What needs to be done:
Transcribe the records word for word, leaving nothing out.
........
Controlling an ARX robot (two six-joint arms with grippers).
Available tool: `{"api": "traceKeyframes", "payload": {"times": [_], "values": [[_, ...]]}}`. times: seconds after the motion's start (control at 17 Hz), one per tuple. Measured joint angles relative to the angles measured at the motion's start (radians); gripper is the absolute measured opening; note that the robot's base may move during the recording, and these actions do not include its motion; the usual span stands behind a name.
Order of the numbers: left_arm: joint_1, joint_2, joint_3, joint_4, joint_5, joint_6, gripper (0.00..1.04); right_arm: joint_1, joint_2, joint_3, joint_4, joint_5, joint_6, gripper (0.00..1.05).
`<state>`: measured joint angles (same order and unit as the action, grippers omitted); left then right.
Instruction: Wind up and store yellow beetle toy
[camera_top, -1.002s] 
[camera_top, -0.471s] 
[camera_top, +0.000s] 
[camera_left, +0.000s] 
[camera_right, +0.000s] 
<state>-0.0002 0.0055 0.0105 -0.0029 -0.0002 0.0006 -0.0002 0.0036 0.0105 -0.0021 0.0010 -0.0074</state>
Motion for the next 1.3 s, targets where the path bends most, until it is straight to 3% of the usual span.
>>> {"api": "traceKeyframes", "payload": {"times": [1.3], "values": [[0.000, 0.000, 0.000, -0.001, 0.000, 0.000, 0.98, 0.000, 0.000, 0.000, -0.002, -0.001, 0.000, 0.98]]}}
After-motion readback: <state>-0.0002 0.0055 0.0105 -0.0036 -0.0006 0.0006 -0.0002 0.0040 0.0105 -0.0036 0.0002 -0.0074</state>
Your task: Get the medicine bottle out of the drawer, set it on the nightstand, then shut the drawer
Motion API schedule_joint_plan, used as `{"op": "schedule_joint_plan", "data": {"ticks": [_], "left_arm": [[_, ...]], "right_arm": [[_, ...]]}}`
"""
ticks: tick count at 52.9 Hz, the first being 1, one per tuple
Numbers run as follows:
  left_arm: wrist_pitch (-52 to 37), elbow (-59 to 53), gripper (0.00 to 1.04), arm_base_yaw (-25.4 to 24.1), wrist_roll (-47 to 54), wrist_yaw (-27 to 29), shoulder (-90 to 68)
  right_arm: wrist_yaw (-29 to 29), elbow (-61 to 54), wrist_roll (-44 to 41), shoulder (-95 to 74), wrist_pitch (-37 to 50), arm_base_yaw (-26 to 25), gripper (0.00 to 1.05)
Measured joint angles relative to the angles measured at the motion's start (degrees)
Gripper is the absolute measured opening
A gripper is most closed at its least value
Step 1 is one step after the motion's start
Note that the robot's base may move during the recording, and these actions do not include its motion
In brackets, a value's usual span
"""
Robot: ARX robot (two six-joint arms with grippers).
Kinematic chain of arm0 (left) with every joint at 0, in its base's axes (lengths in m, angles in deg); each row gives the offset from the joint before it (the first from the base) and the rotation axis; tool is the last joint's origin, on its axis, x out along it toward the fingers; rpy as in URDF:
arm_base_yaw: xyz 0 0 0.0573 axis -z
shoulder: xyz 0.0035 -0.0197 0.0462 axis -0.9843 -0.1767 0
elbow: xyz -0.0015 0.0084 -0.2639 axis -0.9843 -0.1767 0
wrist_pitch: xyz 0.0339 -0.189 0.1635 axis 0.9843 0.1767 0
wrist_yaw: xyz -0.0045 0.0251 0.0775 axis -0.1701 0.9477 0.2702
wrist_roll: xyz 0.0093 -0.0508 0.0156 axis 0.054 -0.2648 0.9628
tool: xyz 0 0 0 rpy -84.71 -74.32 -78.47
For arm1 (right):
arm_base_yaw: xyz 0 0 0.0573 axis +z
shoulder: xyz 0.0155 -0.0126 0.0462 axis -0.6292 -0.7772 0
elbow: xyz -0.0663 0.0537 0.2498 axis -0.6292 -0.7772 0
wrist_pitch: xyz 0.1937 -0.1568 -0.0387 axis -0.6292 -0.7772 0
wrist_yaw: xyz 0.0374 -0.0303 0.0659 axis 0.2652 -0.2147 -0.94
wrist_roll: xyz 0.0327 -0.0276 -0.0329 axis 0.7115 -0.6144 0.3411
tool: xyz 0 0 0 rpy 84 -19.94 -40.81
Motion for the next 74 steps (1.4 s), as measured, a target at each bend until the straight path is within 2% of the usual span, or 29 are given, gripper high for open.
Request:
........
Answer to this exercise:
Controlling an ARX robot (two six-joint arms with grippers).
Available tool: `{"api": "traceKeyframes", "payload": {"times": [_], "values": [[_, ...]]}}`. times: seconds after the motion's start (control at 17 Hz), one per tuple. Measured joint angles relative to the angles measured at the motion's start (radians); gripper is the absolute measured opening; note that the robot's base may move during the recording, and these actions do not include its motion; the usual span stands behind a name.
Order of the numbers: left_arm: joint_1, joint_2, joint_3, joint_4, joint_5, joint_6, gripper (0.00..1.04); right_arm: joint_1, joint_2, joint_3, joint_4, joint_5, joint_6, gripper (0.00..1.05).
`<state>`: measured joint angles (same order and unit as the action, grippers omitted); left then right.
Instruction: Wind up and store yellow beetle toy
[camera_top, -1.002s] 
[camera_top, -0.471s] 
[camera_top, +0.000s] 
[camera_left, +0.000s] 
[camera_right, +0.000s] 
<state>-0.0002 0.0055 0.0105 -0.0029 -0.0002 0.0006 -0.0002 0.0036 0.0105 -0.0021 0.0010 -0.0074</state>
Motion for the next 1.3 s, targets where the path bends most, until it is straight to 3% of the usual span.
>>> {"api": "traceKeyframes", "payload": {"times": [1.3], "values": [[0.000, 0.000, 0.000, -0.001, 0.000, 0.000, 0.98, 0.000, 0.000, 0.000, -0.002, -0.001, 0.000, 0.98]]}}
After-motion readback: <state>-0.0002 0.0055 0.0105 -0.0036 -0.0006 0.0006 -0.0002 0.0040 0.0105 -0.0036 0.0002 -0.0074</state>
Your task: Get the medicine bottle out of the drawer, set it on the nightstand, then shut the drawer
Motion API schedule_joint_plan, used as `{"op": "schedule_joint_plan", "data": {"ticks": [_], "left_arm": [[_, ...]], "right_arm": [[_, ...]]}}`
"""
ticks: tick count at 52.9 Hz, the first being 1, one per tuple
Numbers run as follows:
  left_arm: wrist_pitch (-52 to 37), elbow (-59 to 53), gripper (0.00 to 1.04), arm_base_yaw (-25.4 to 24.1), wrist_roll (-47 to 54), wrist_yaw (-27 to 29), shoulder (-90 to 68)
  right_arm: wrist_yaw (-29 to 29), elbow (-61 to 54), wrist_roll (-44 to 41), shoulder (-95 to 74), wrist_pitch (-37 to 50), arm_base_yaw (-26 to 25), gripper (0.00 to 1.05)
Measured joint angles relative to the angles measured at the motion's start (degrees)
Gripper is the absolute measured opening
A gripper is most closed at its least value
Step 1 is one step after the motion's start
Note that the robot's base may move during the recording, and these actions do not include its motion
In brackets, a value's usual span
"""
Robot: ARX robot (two six-joint arms with grippers).
Kinematic chain of arm0 (left) with every joint at 0, in its base's axes (lengths in m, angles in deg); each row gives the offset from the joint before it (the first from the base) and the rotation axis; tool is the last joint's origin, on its axis, x out along it toward the fingers; rpy as in URDF:
arm_base_yaw: xyz 0 0 0.0573 axis -z
shoulder: xyz 0.0035 -0.0197 0.0462 axis -0.9843 -0.1767 0
elbow: xyz -0.0015 0.0084 -0.2639 axis -0.9843 -0.1767 0
wrist_pitch: xyz 0.0339 -0.189 0.1635 axis 0.9843 0.1767 0
wrist_yaw: xyz -0.0045 0.0251 0.0775 axis -0.1701 0.9477 0.2702
wrist_roll: xyz 0.0093 -0.0508 0.0156 axis 0.054 -0.2648 0.9628
tool: xyz 0 0 0 rpy -84.71 -74.32 -78.47
For arm1 (right):
arm_base_yaw: xyz 0 0 0.0573 axis +z
shoulder: xyz 0.0155 -0.0126 0.0462 axis -0.6292 -0.7772 0
elbow: xyz -0.0663 0.0537 0.2498 axis -0.6292 -0.7772 0
wrist_pitch: xyz 0.1937 -0.1568 -0.0387 axis -0.6292 -0.7772 0
wrist_yaw: xyz 0.0374 -0.0303 0.0659 axis 0.2652 -0.2147 -0.94
wrist_roll: xyz 0.0327 -0.0276 -0.0329 axis 0.7115 -0.6144 0.3411
tool: xyz 0 0 0 rpy 84 -19.94 -40.81
Motion for the next 74 steps (1.4 s), as measured, a target at each bend until the straight path is within 2% of the usual span, or 29 are given, gripper high for open.
Request:

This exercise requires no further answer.